- _Data for this task_
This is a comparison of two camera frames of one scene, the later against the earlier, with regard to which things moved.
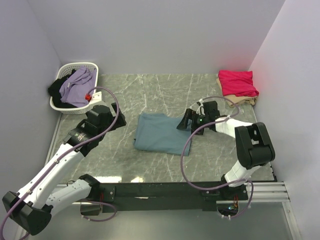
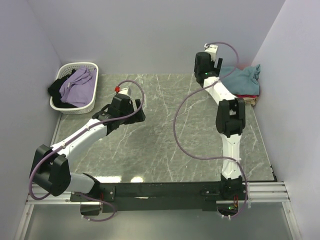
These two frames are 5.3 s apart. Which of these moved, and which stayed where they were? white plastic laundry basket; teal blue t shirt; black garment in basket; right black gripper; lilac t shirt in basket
Moved: right black gripper; teal blue t shirt
Stayed: black garment in basket; white plastic laundry basket; lilac t shirt in basket
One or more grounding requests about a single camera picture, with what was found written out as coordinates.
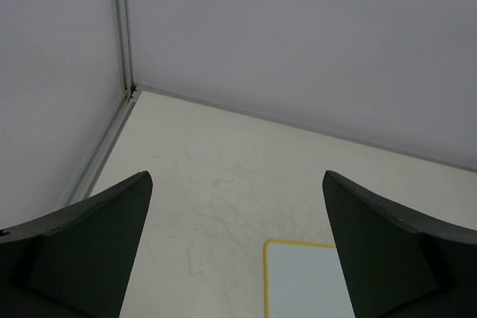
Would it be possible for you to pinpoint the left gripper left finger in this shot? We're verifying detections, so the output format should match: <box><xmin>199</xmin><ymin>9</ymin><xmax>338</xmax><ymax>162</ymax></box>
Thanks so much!
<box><xmin>1</xmin><ymin>171</ymin><xmax>153</xmax><ymax>317</ymax></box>

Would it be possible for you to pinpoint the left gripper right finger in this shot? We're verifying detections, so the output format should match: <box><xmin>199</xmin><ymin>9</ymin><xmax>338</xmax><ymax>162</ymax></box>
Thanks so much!
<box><xmin>322</xmin><ymin>171</ymin><xmax>476</xmax><ymax>317</ymax></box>

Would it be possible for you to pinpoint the yellow framed small whiteboard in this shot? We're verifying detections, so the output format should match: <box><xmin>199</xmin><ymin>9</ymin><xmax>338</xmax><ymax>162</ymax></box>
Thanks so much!
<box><xmin>263</xmin><ymin>240</ymin><xmax>355</xmax><ymax>318</ymax></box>

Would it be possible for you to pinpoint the aluminium left edge rail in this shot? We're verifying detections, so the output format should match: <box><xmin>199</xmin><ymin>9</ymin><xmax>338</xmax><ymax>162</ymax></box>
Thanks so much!
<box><xmin>56</xmin><ymin>96</ymin><xmax>135</xmax><ymax>209</ymax></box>

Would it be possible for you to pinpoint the aluminium corner frame post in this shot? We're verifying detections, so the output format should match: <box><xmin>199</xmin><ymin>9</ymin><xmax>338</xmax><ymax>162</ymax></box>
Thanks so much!
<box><xmin>111</xmin><ymin>0</ymin><xmax>136</xmax><ymax>100</ymax></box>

- _Your goal_
Counting only lines that contain the word "possible", give the number found in the data, and nothing else.

- _Written solution_
5